Porque, siguiendo las radicales enseñanzas de su maestro, de las imágenes se deduce que Andrew debe elegir entre un camino de sacrificios y abnegaciones personales para llegar a lo más alto o… bien contentarse con esas escapadas al cine junto a su padre donde disfrutan comiendo palomitas y arándanos de chocolate, escena que se repite en la película más de una vez. O lo que es lo mismo: abocarse al universo de los fracasados.
Pero si encomiable es la manera en que el guión gestiona los enunciados dramáticos y pone en bandeja la construcción de un ritmo narrativo en permanente aceleración, es justo alabar también el trabajo de puesta en escena, donde, en muchos tramos, la composición y duración de los planos caminan de la mano –sin apresurarse ni retrasarse, que diría Fletcher– con los interludios jazzísticos que irrumpen en escena, generando un vertiginoso tránsito de velocidades.
Trabajo brillante y eficaz, desde luego; pero quizá el más evidente de cuantos merecen ser atendidos. Porque, dejando al margen esta laboriosa operación de montaje, puede pasar más desapercibido el uso de los diversos virados cromáticos que envuelven las peripecias de Andrew en el conservatorio, otorgando a estas un tono onírico y casi surreal, como escapadas de una pesadilla, acentuando más si cabe su soledad y obsesión en un edificio fantasmagórico.

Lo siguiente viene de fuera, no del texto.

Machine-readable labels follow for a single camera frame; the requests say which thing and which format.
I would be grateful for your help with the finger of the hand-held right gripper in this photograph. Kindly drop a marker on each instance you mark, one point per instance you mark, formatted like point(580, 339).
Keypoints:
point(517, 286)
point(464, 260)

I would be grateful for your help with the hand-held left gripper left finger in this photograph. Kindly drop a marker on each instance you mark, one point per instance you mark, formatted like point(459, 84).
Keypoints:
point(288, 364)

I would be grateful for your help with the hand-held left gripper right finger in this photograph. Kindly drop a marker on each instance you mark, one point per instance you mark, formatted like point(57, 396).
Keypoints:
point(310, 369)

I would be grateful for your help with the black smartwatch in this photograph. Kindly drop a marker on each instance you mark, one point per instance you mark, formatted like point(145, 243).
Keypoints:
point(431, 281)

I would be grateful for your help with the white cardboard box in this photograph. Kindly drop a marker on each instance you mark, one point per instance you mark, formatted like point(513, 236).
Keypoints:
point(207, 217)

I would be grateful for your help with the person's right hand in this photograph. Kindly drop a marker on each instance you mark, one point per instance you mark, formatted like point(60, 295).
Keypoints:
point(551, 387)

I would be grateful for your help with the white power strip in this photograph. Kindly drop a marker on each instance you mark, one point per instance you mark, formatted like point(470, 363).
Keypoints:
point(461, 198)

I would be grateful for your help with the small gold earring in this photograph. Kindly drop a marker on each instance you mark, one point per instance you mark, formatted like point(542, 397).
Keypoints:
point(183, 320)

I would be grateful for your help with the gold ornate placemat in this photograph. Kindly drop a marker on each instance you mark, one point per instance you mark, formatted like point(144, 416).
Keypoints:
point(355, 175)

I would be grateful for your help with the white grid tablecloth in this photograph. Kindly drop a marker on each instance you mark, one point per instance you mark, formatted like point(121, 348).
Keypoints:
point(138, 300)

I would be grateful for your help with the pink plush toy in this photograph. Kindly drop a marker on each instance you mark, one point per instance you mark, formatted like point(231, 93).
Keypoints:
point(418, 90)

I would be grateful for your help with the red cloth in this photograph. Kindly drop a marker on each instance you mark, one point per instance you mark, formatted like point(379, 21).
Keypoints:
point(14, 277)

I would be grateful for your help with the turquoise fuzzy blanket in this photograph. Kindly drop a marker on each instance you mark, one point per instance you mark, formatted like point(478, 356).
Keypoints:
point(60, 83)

Es indudable que el debutante Damien Chazelle ha tomado buena nota del magisterio visual de algunos de los realizadores independientes más candentes del momento, como Darren Aronofsky –si disculpamos su desafortunada incursión en la superproducción con Noé (2014)–, Nicolas Winding Refn y Denis Villeneuve.
Como en algunas de las películas de estos cineastas, también aquí nos damos de bruces con un auténtico descenso a los infiernos con la particularidad de que, en esta ocasión, solo a través de ese destino es posible alcanzar lo más parecido a la gloria eterna.

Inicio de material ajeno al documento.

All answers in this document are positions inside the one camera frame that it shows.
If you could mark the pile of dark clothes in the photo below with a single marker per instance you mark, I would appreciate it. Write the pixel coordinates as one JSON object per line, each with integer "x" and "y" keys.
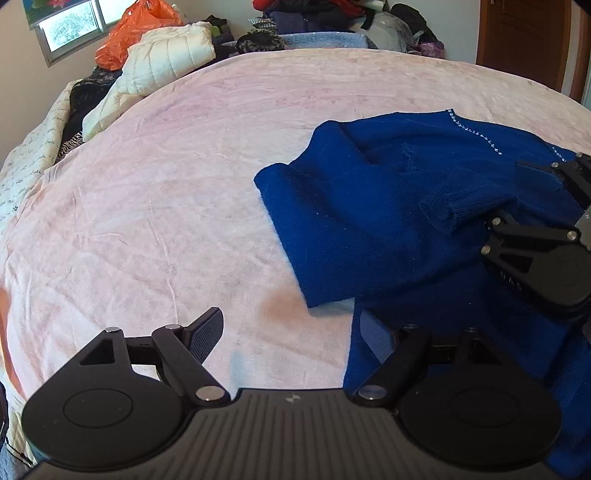
{"x": 314, "y": 16}

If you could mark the light blue blanket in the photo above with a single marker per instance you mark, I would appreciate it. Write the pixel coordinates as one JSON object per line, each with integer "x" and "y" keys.
{"x": 323, "y": 40}

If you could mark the purple bag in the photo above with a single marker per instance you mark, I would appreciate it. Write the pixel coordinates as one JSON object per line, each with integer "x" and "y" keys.
{"x": 431, "y": 48}

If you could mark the brown wooden door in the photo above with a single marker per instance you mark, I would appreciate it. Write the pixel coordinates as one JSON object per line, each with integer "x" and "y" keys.
{"x": 526, "y": 41}

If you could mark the orange plastic bag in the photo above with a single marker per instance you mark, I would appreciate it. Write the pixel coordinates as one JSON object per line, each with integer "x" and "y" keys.
{"x": 134, "y": 32}

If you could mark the cream puffer jacket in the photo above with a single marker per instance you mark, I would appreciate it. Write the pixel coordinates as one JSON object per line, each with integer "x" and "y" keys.
{"x": 161, "y": 60}

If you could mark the blue knit sweater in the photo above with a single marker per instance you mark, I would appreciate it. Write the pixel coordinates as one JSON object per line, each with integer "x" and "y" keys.
{"x": 369, "y": 207}

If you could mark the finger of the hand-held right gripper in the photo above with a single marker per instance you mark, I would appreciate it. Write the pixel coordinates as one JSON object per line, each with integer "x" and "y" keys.
{"x": 570, "y": 177}
{"x": 521, "y": 240}

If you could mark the red cloth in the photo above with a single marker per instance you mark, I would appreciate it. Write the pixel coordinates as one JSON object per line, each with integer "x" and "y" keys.
{"x": 263, "y": 3}

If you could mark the pink floral bed sheet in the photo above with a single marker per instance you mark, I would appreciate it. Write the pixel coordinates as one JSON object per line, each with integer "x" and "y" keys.
{"x": 175, "y": 184}

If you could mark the green item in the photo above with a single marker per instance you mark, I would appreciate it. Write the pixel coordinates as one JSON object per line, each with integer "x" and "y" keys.
{"x": 217, "y": 30}

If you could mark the black backpack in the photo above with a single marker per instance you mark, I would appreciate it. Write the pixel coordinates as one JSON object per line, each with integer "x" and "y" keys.
{"x": 413, "y": 18}

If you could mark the dark patterned scarf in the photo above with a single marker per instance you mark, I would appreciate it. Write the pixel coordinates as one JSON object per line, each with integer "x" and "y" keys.
{"x": 258, "y": 44}

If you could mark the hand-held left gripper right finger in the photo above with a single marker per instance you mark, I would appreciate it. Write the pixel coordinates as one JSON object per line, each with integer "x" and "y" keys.
{"x": 378, "y": 341}

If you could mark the window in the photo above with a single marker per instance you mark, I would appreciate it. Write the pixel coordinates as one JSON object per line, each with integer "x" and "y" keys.
{"x": 69, "y": 25}

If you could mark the cream quilt with script print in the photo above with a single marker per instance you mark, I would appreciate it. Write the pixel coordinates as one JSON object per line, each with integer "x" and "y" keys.
{"x": 27, "y": 152}

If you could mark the clear plastic bag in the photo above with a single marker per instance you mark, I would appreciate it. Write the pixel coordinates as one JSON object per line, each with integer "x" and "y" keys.
{"x": 392, "y": 30}

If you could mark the dark patterned clothing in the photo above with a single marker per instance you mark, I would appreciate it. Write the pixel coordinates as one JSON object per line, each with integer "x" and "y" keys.
{"x": 87, "y": 99}

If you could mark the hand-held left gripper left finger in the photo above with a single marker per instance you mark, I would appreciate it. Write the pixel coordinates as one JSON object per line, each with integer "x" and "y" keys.
{"x": 207, "y": 333}

Film, por tanto, cargado de dinamita, es muy probable que levante, al menos en el terreno de las ideas, tantas adhesiones como susceptibilidades. Pero como sugirió George Steiner en Lenguaje y silencio (1967), la verdadera obra de arte no hace otra cosa que ampliar y complicar el mapa de nuestra sensibilidad. Y Whiplash, a su manera, lo logra.